Extracted data =>
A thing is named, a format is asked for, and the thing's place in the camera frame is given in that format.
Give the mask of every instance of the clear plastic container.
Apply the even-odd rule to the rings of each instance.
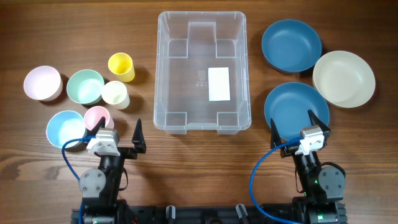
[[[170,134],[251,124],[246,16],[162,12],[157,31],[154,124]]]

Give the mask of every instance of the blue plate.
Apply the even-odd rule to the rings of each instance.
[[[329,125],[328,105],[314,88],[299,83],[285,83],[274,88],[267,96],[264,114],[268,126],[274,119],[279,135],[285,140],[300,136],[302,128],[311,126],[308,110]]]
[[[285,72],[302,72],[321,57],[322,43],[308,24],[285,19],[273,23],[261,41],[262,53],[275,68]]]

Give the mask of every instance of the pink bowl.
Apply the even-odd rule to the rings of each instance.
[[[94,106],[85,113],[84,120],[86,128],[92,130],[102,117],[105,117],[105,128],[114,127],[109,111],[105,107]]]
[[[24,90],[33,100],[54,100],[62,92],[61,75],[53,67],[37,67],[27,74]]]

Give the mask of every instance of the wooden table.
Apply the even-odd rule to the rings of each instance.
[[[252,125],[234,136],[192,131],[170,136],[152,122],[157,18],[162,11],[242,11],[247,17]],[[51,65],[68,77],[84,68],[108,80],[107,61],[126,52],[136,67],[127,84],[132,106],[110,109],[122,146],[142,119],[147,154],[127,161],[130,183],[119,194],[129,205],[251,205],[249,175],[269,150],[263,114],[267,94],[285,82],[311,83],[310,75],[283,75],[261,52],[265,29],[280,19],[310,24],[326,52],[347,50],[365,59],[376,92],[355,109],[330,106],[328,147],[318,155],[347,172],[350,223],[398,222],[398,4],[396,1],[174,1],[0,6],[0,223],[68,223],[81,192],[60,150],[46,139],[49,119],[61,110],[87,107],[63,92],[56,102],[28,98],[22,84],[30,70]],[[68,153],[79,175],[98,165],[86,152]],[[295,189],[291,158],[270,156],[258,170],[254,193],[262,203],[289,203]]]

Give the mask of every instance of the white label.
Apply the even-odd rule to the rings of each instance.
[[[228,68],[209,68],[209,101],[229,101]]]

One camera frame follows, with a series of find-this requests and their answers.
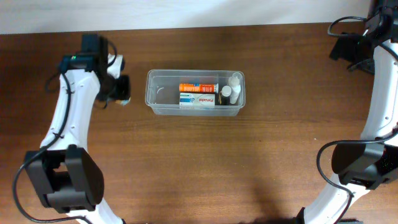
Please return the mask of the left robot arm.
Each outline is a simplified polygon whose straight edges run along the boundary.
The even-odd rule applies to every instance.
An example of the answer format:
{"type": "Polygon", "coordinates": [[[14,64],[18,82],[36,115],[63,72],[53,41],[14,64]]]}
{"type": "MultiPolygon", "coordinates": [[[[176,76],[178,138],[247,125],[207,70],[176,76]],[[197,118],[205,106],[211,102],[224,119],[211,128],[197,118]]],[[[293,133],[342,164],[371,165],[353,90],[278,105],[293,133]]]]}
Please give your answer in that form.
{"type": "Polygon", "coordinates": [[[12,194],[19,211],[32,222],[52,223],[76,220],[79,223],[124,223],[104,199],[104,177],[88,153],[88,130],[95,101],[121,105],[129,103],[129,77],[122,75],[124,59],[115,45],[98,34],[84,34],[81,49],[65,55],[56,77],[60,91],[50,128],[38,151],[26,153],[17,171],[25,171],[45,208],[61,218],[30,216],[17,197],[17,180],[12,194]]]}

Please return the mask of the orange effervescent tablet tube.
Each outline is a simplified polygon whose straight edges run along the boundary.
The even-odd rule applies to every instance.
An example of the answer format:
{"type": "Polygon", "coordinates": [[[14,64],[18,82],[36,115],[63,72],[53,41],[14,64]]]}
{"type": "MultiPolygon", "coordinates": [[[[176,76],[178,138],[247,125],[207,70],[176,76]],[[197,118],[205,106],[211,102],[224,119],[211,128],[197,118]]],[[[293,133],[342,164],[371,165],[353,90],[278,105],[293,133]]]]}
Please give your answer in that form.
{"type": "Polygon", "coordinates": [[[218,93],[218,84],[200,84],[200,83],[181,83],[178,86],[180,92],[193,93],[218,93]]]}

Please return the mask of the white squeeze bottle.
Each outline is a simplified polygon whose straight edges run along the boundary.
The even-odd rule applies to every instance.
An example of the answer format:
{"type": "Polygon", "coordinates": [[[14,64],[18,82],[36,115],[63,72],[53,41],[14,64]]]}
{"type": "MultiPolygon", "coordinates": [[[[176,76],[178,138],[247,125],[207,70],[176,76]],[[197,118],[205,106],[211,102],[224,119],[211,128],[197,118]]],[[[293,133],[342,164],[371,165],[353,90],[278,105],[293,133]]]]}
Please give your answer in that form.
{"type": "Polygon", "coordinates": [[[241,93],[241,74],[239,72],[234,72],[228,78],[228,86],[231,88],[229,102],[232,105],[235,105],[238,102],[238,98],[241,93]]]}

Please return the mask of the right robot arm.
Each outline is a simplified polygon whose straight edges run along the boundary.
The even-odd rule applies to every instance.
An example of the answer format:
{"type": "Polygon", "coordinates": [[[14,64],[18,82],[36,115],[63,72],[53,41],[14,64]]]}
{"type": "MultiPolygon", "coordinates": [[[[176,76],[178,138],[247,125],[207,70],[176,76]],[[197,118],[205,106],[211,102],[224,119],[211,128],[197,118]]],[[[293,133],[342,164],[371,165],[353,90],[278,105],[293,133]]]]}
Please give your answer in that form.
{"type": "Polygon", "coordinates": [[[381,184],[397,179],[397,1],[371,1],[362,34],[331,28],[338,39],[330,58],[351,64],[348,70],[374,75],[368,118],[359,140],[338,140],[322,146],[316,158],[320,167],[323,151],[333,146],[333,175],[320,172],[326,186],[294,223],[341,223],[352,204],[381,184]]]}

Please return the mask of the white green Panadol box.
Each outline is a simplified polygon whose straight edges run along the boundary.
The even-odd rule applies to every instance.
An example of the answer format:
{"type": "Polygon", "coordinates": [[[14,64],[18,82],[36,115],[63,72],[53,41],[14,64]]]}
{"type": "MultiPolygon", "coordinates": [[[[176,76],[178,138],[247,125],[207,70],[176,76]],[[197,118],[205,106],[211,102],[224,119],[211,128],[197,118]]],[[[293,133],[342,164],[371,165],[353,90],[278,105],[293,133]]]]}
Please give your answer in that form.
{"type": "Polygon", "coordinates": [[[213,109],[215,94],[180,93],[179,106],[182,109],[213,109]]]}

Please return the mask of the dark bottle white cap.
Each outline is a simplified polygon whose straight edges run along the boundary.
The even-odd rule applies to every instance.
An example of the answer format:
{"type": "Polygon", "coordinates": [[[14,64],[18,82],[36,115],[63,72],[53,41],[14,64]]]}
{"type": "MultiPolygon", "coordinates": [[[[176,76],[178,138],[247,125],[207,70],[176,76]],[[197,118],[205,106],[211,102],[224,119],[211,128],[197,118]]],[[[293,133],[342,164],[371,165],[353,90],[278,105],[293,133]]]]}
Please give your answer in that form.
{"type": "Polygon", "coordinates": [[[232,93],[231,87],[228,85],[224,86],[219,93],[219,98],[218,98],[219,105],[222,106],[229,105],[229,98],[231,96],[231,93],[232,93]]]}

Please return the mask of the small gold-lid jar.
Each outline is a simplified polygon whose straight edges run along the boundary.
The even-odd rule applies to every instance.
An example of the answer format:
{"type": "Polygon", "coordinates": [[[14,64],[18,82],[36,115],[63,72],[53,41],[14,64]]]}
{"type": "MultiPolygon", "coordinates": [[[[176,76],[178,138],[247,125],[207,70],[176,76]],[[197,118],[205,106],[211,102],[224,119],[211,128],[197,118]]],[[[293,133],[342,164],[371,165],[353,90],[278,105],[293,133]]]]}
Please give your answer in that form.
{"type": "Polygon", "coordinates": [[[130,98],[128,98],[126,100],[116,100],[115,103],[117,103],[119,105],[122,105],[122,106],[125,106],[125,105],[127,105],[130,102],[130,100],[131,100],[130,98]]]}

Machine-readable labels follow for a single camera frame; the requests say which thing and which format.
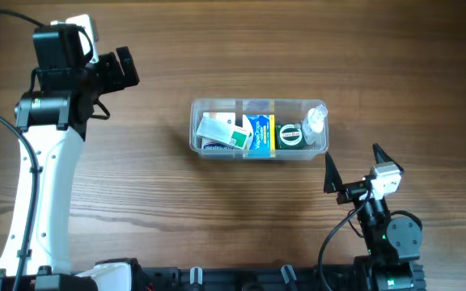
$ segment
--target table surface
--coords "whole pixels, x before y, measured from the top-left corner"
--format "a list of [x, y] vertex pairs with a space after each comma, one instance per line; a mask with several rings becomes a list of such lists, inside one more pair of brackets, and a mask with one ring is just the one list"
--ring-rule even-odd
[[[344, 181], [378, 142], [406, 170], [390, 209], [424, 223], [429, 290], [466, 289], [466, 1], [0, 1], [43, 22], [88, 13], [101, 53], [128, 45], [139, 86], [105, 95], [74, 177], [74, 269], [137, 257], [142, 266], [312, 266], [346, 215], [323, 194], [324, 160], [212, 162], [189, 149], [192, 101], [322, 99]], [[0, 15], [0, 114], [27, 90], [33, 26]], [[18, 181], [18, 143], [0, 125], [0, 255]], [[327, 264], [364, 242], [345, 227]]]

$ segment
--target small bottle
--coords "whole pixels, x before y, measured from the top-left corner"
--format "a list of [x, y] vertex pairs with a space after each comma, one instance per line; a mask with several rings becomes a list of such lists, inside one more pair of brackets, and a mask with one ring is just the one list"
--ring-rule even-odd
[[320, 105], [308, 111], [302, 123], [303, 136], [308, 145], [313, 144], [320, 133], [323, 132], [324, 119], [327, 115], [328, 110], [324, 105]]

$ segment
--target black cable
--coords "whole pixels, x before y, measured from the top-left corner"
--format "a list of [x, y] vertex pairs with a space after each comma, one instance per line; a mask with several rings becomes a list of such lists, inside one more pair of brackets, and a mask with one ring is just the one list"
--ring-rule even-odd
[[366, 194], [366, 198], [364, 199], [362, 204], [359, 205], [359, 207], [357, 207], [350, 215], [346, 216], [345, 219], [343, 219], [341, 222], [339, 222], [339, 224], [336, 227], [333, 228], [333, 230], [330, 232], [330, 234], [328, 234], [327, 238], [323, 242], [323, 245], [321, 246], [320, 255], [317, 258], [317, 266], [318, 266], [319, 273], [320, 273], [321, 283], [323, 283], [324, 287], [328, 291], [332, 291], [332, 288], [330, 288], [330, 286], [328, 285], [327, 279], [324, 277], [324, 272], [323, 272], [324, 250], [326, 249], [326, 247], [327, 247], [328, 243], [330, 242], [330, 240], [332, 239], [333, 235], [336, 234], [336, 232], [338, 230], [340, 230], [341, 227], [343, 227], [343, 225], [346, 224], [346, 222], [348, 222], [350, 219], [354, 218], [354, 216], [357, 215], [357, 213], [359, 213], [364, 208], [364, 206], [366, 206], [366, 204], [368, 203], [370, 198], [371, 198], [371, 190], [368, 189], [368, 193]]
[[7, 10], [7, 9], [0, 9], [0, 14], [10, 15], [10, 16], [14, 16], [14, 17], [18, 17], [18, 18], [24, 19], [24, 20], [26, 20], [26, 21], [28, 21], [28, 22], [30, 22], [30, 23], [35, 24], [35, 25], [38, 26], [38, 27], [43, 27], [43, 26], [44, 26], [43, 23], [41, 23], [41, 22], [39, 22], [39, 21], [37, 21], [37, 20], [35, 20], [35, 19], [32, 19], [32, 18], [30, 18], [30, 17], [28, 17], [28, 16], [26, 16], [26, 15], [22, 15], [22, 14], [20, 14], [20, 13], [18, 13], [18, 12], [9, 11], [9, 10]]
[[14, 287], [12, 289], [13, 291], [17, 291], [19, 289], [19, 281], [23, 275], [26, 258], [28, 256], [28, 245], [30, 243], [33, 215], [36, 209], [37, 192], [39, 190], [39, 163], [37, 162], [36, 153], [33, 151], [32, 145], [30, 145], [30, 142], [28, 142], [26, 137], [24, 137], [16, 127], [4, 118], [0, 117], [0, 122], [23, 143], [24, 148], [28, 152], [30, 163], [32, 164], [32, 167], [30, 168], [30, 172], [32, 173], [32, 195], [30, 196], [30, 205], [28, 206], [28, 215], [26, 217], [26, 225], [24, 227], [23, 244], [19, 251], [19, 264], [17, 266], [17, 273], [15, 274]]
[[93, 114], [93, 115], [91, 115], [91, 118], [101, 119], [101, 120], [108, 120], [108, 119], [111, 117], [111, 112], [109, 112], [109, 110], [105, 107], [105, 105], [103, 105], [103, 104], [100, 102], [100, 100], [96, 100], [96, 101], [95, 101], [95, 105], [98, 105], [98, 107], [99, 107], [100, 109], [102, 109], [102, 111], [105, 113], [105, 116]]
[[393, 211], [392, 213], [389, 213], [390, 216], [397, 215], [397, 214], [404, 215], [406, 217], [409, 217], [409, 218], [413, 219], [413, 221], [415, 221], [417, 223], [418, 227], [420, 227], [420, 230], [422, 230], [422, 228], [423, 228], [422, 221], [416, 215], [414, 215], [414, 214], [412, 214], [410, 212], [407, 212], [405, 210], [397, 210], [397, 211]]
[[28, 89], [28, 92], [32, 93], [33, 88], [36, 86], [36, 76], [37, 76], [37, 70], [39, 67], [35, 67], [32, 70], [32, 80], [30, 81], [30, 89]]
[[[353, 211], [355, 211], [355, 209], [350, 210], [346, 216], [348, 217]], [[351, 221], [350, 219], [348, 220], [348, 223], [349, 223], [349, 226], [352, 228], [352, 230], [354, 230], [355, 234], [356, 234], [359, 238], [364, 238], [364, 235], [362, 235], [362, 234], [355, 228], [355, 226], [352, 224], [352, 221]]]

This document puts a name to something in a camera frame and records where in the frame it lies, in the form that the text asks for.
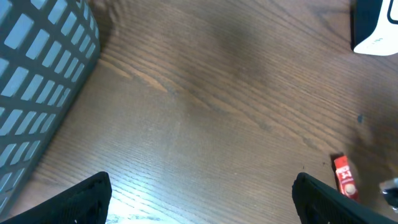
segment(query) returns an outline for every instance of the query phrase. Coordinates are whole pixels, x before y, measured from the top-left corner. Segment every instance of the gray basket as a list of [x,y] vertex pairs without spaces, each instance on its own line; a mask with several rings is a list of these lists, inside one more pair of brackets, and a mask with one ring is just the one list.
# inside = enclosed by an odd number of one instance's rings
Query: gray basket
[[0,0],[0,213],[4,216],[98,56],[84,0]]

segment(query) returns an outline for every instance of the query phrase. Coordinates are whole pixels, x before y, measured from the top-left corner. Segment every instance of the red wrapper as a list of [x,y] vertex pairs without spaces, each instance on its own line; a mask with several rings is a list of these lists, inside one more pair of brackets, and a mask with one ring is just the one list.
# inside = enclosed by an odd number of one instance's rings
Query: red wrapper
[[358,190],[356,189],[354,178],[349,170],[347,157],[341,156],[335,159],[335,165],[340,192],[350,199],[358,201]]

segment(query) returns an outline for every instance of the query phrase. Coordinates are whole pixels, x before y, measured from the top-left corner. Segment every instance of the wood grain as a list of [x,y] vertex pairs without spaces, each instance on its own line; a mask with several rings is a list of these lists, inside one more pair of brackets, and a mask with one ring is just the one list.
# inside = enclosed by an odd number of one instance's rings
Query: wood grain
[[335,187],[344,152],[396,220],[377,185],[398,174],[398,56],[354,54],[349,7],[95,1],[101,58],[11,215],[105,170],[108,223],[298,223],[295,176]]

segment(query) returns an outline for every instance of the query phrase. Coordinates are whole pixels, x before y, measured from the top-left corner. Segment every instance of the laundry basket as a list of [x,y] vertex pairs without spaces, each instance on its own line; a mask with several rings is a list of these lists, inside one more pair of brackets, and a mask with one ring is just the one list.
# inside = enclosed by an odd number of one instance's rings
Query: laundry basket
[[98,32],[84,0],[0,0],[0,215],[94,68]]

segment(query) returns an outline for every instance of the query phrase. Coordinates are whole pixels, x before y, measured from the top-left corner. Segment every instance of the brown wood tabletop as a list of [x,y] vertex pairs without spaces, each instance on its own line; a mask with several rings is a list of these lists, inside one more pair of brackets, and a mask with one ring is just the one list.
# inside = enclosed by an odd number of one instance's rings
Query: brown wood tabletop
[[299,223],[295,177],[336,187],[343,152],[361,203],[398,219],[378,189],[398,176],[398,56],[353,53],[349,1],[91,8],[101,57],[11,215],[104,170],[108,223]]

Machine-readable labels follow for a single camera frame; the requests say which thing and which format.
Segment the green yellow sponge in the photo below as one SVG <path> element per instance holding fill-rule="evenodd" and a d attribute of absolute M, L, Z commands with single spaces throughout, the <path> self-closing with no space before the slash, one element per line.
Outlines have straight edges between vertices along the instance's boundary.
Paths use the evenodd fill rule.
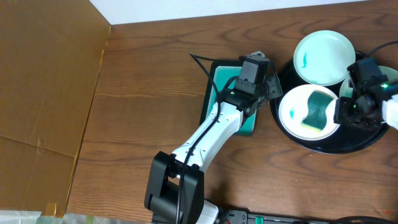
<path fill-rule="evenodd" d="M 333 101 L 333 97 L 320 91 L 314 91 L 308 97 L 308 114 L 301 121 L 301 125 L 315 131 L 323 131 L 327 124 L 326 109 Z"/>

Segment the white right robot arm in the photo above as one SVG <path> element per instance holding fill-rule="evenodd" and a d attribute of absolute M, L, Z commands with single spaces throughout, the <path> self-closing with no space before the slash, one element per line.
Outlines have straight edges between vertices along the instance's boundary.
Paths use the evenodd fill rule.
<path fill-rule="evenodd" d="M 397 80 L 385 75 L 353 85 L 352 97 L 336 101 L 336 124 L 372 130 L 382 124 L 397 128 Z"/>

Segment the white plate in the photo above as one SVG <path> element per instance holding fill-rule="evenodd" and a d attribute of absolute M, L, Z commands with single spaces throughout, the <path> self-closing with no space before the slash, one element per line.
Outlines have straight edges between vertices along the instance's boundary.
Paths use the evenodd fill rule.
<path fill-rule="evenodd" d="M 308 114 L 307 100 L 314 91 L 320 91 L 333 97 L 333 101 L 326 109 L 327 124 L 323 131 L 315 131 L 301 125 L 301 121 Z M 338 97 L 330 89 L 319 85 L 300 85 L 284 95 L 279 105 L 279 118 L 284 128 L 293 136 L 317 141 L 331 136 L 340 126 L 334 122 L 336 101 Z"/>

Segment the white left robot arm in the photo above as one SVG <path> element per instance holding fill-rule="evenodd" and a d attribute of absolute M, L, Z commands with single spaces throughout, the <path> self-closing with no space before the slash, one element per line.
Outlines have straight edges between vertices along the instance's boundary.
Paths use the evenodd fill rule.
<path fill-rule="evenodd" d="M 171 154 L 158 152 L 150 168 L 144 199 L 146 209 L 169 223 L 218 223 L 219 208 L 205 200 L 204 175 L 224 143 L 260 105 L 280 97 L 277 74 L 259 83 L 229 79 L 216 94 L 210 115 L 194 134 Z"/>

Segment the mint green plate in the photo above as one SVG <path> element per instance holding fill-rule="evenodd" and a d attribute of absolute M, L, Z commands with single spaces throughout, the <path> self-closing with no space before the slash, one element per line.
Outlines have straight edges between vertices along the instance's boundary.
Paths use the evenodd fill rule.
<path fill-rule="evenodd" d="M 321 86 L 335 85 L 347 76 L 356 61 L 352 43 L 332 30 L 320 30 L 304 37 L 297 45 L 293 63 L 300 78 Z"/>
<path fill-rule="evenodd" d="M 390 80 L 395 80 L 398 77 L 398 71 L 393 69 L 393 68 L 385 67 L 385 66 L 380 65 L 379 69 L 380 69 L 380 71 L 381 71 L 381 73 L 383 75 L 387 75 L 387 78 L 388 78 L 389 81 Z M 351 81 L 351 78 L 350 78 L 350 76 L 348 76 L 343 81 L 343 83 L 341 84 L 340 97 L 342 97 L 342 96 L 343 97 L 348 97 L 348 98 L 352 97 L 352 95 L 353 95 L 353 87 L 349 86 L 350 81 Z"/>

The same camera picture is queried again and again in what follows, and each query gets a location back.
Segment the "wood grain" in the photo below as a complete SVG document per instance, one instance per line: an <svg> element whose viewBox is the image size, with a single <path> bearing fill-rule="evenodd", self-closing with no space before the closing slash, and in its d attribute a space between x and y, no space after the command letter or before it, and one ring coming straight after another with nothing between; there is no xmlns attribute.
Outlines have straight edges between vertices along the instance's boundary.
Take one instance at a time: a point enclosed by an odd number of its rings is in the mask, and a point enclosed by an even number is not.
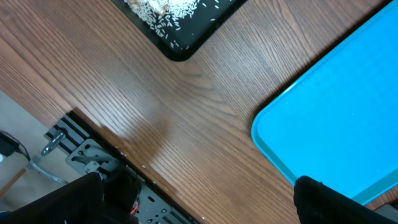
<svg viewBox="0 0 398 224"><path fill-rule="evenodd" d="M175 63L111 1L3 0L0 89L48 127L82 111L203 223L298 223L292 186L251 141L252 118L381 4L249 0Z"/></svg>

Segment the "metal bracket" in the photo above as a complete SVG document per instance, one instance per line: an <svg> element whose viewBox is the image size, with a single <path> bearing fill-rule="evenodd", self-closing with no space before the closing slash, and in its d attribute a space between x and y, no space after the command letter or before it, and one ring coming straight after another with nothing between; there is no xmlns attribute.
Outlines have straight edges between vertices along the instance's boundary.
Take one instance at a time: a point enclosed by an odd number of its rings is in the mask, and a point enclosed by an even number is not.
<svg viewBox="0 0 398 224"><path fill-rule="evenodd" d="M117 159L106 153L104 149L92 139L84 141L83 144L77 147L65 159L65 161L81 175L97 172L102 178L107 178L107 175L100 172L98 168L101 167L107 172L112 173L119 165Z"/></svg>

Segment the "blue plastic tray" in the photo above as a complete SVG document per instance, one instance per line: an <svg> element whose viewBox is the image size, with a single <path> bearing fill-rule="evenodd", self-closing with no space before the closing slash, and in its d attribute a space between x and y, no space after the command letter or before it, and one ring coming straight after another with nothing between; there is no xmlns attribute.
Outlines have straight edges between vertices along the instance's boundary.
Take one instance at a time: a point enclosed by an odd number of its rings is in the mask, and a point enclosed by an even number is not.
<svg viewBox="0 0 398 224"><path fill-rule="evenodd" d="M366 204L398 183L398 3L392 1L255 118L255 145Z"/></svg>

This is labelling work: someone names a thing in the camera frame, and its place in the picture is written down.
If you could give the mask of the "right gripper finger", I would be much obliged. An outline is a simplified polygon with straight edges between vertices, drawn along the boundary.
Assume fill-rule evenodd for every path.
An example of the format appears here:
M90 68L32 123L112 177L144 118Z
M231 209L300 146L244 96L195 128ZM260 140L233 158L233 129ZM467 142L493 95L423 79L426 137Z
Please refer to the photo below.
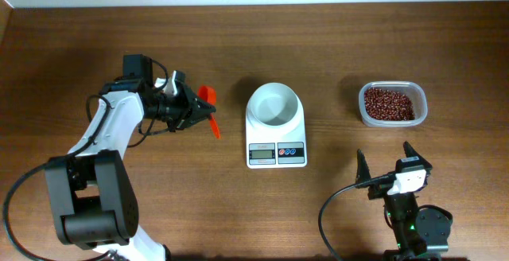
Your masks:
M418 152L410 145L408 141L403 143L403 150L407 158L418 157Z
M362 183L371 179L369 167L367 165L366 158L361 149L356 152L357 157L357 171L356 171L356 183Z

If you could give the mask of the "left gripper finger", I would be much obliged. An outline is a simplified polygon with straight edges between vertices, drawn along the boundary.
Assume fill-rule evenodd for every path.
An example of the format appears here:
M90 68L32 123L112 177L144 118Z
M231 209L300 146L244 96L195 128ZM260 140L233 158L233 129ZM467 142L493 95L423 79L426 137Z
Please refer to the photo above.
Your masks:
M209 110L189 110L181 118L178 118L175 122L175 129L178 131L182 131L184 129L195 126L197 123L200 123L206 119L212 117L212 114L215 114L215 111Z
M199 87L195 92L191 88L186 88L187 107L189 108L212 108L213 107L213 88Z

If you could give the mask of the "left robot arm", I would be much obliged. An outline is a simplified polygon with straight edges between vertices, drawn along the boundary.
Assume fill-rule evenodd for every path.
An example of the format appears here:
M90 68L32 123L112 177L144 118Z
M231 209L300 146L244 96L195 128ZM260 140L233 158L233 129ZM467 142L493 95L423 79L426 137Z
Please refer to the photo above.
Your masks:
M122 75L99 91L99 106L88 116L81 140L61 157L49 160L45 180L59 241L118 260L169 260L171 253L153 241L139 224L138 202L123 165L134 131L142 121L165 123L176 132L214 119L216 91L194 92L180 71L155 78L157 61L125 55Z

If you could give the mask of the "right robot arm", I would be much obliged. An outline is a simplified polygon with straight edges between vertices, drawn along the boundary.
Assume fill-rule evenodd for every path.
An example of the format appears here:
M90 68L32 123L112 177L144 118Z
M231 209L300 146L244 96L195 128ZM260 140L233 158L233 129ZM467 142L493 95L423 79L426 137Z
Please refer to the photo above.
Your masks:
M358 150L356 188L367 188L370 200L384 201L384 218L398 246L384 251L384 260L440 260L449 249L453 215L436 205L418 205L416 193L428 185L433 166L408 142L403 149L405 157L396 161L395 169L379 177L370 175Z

Exercise brief =>
Without any pictures, output exactly the lines from the start of the material through the line that contains "Give the mask of every instance of the blue", and only those.

Written response =>
A thing is named, a format is asked for, and the thing's place in the camera frame is given in that format.
Give the mask of every instance of the clear plastic container.
Apply the even-odd rule to the rings of each instance.
[[[170,134],[251,124],[246,16],[162,12],[157,31],[154,124]]]

Give the mask of every instance of the blue plate.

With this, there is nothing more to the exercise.